§ REQUIREMENT
Please reproduce the entries below exactly as they stand, but leave the pictures out.

§ RECORDS FOR THIS TASK
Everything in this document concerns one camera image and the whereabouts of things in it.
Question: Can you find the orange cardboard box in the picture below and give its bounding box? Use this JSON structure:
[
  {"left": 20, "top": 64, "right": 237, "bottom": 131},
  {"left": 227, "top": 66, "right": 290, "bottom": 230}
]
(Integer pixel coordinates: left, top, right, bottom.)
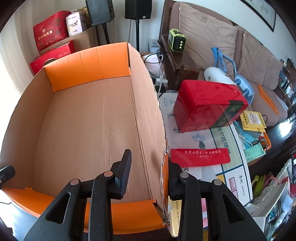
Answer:
[{"left": 1, "top": 42, "right": 168, "bottom": 235}]

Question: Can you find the flat red pouch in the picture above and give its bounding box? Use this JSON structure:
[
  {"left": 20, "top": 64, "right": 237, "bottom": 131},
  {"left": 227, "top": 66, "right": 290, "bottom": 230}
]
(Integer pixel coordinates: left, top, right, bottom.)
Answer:
[{"left": 170, "top": 148, "right": 231, "bottom": 168}]

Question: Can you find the large white printed box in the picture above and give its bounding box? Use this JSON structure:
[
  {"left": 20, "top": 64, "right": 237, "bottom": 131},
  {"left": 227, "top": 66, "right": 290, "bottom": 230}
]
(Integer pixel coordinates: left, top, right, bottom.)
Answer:
[{"left": 159, "top": 93, "right": 253, "bottom": 205}]

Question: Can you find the yellow booklet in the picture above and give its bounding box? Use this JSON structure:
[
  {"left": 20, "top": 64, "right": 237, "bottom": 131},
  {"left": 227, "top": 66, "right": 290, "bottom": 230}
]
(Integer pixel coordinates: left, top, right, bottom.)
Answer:
[{"left": 240, "top": 110, "right": 266, "bottom": 133}]

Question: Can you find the red tea tin box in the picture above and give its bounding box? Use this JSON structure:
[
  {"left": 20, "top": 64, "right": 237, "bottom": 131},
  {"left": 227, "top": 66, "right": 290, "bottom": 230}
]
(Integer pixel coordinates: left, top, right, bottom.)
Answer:
[{"left": 173, "top": 80, "right": 248, "bottom": 133}]

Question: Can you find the red chocolate gift box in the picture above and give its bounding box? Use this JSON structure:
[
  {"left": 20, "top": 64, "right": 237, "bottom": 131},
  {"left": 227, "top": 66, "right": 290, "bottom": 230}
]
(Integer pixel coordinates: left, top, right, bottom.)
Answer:
[{"left": 30, "top": 41, "right": 75, "bottom": 74}]

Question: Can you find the white massager device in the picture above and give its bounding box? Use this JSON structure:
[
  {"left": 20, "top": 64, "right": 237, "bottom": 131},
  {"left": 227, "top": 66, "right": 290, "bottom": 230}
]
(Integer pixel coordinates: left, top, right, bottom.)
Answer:
[{"left": 204, "top": 67, "right": 236, "bottom": 85}]

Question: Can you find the tall red gift bag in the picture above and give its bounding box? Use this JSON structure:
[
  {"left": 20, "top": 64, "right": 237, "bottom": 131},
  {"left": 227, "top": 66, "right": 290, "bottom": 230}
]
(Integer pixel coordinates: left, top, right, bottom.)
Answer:
[{"left": 33, "top": 11, "right": 71, "bottom": 52}]

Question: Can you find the brown cardboard box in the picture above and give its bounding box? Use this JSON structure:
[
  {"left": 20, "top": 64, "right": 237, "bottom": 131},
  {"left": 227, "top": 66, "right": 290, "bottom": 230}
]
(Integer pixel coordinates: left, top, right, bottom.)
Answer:
[{"left": 39, "top": 27, "right": 98, "bottom": 55}]

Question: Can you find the white tissue pack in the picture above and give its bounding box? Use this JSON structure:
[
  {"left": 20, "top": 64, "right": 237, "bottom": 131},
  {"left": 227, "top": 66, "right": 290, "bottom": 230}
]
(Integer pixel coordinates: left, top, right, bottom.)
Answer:
[{"left": 66, "top": 11, "right": 87, "bottom": 37}]

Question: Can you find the brown sofa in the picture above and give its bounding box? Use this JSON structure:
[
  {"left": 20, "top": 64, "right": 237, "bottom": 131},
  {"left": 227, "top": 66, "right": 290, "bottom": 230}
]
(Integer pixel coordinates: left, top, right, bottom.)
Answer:
[{"left": 159, "top": 1, "right": 287, "bottom": 126}]

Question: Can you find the green black cube device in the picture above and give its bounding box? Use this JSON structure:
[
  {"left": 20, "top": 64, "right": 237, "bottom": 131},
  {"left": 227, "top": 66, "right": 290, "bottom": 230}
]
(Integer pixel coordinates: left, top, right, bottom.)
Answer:
[{"left": 168, "top": 29, "right": 186, "bottom": 52}]

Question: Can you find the left black speaker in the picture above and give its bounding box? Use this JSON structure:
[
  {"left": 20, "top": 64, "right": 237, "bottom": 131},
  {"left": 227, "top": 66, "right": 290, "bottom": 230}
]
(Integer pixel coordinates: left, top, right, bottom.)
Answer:
[{"left": 85, "top": 0, "right": 115, "bottom": 27}]

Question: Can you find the black speaker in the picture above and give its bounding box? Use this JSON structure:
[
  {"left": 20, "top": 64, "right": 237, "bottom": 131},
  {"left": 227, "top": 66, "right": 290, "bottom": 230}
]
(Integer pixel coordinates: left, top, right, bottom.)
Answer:
[
  {"left": 125, "top": 0, "right": 152, "bottom": 20},
  {"left": 85, "top": 0, "right": 115, "bottom": 27}
]

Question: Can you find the right black speaker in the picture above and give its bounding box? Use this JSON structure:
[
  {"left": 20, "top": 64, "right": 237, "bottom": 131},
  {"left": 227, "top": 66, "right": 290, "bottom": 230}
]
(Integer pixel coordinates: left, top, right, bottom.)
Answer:
[{"left": 125, "top": 0, "right": 152, "bottom": 20}]

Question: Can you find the blue strap bag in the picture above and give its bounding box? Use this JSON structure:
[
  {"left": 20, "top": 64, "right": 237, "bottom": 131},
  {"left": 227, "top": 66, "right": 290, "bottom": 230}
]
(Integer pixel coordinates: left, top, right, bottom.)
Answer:
[{"left": 211, "top": 47, "right": 254, "bottom": 105}]

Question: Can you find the framed wall painting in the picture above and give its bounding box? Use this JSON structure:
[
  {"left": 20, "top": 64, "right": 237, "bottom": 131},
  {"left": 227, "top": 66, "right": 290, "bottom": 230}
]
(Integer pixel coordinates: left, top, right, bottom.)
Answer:
[{"left": 241, "top": 0, "right": 276, "bottom": 32}]

§ YOUR RESPONSE
Everything in this document concerns one camera image and the whereabouts of things in it.
Question: Can you find the orange cardboard box in the picture below and give its bounding box? Use this JSON structure:
[
  {"left": 20, "top": 64, "right": 237, "bottom": 131},
  {"left": 227, "top": 66, "right": 290, "bottom": 230}
]
(Integer pixel coordinates: left, top, right, bottom.)
Answer:
[{"left": 1, "top": 42, "right": 168, "bottom": 235}]

Question: Can you find the flat red pouch in the picture above and give its bounding box? Use this JSON structure:
[
  {"left": 20, "top": 64, "right": 237, "bottom": 131},
  {"left": 227, "top": 66, "right": 290, "bottom": 230}
]
(Integer pixel coordinates: left, top, right, bottom.)
Answer:
[{"left": 170, "top": 148, "right": 231, "bottom": 168}]

Question: Can you find the large white printed box in the picture above and give its bounding box? Use this JSON structure:
[
  {"left": 20, "top": 64, "right": 237, "bottom": 131},
  {"left": 227, "top": 66, "right": 290, "bottom": 230}
]
(Integer pixel coordinates: left, top, right, bottom.)
Answer:
[{"left": 159, "top": 93, "right": 253, "bottom": 205}]

Question: Can you find the yellow booklet in the picture above and give its bounding box? Use this JSON structure:
[
  {"left": 20, "top": 64, "right": 237, "bottom": 131},
  {"left": 227, "top": 66, "right": 290, "bottom": 230}
]
(Integer pixel coordinates: left, top, right, bottom.)
Answer:
[{"left": 240, "top": 110, "right": 266, "bottom": 133}]

Question: Can you find the red tea tin box in the picture above and give its bounding box? Use this JSON structure:
[
  {"left": 20, "top": 64, "right": 237, "bottom": 131},
  {"left": 227, "top": 66, "right": 290, "bottom": 230}
]
(Integer pixel coordinates: left, top, right, bottom.)
Answer:
[{"left": 173, "top": 80, "right": 248, "bottom": 133}]

Question: Can you find the red chocolate gift box in the picture above and give its bounding box? Use this JSON structure:
[
  {"left": 20, "top": 64, "right": 237, "bottom": 131},
  {"left": 227, "top": 66, "right": 290, "bottom": 230}
]
(Integer pixel coordinates: left, top, right, bottom.)
Answer:
[{"left": 30, "top": 41, "right": 75, "bottom": 74}]

Question: Can you find the white massager device in the picture above and give its bounding box? Use this JSON structure:
[
  {"left": 20, "top": 64, "right": 237, "bottom": 131},
  {"left": 227, "top": 66, "right": 290, "bottom": 230}
]
(Integer pixel coordinates: left, top, right, bottom.)
Answer:
[{"left": 204, "top": 67, "right": 236, "bottom": 85}]

Question: Can you find the tall red gift bag in the picture above and give its bounding box? Use this JSON structure:
[
  {"left": 20, "top": 64, "right": 237, "bottom": 131},
  {"left": 227, "top": 66, "right": 290, "bottom": 230}
]
(Integer pixel coordinates: left, top, right, bottom.)
Answer:
[{"left": 33, "top": 11, "right": 71, "bottom": 52}]

Question: Can you find the brown cardboard box in the picture above and give its bounding box? Use this JSON structure:
[
  {"left": 20, "top": 64, "right": 237, "bottom": 131},
  {"left": 227, "top": 66, "right": 290, "bottom": 230}
]
(Integer pixel coordinates: left, top, right, bottom.)
Answer:
[{"left": 39, "top": 27, "right": 98, "bottom": 55}]

Question: Can you find the white tissue pack in the picture above and give its bounding box? Use this JSON structure:
[
  {"left": 20, "top": 64, "right": 237, "bottom": 131},
  {"left": 227, "top": 66, "right": 290, "bottom": 230}
]
(Integer pixel coordinates: left, top, right, bottom.)
Answer:
[{"left": 66, "top": 11, "right": 87, "bottom": 37}]

Question: Can you find the brown sofa in the picture above and give its bounding box? Use this JSON structure:
[
  {"left": 20, "top": 64, "right": 237, "bottom": 131},
  {"left": 227, "top": 66, "right": 290, "bottom": 230}
]
(Integer pixel coordinates: left, top, right, bottom.)
Answer:
[{"left": 159, "top": 1, "right": 287, "bottom": 126}]

Question: Can you find the green black cube device in the picture above and give its bounding box? Use this JSON structure:
[
  {"left": 20, "top": 64, "right": 237, "bottom": 131},
  {"left": 227, "top": 66, "right": 290, "bottom": 230}
]
(Integer pixel coordinates: left, top, right, bottom.)
Answer:
[{"left": 168, "top": 29, "right": 186, "bottom": 52}]

Question: Can you find the left black speaker in the picture above and give its bounding box? Use this JSON structure:
[
  {"left": 20, "top": 64, "right": 237, "bottom": 131},
  {"left": 227, "top": 66, "right": 290, "bottom": 230}
]
(Integer pixel coordinates: left, top, right, bottom.)
Answer:
[{"left": 85, "top": 0, "right": 115, "bottom": 27}]

Question: Can you find the black speaker in the picture above and give its bounding box? Use this JSON structure:
[
  {"left": 20, "top": 64, "right": 237, "bottom": 131},
  {"left": 227, "top": 66, "right": 290, "bottom": 230}
]
(Integer pixel coordinates: left, top, right, bottom.)
Answer:
[
  {"left": 125, "top": 0, "right": 152, "bottom": 20},
  {"left": 85, "top": 0, "right": 115, "bottom": 27}
]

Question: Can you find the right black speaker in the picture above and give its bounding box? Use this JSON structure:
[
  {"left": 20, "top": 64, "right": 237, "bottom": 131},
  {"left": 227, "top": 66, "right": 290, "bottom": 230}
]
(Integer pixel coordinates: left, top, right, bottom.)
Answer:
[{"left": 125, "top": 0, "right": 152, "bottom": 20}]

Question: Can you find the blue strap bag in the picture above and give its bounding box? Use this JSON structure:
[
  {"left": 20, "top": 64, "right": 237, "bottom": 131},
  {"left": 227, "top": 66, "right": 290, "bottom": 230}
]
(Integer pixel coordinates: left, top, right, bottom.)
Answer:
[{"left": 211, "top": 47, "right": 254, "bottom": 105}]

Question: Can you find the framed wall painting in the picture above and give its bounding box? Use this JSON structure:
[
  {"left": 20, "top": 64, "right": 237, "bottom": 131},
  {"left": 227, "top": 66, "right": 290, "bottom": 230}
]
(Integer pixel coordinates: left, top, right, bottom.)
Answer:
[{"left": 241, "top": 0, "right": 276, "bottom": 32}]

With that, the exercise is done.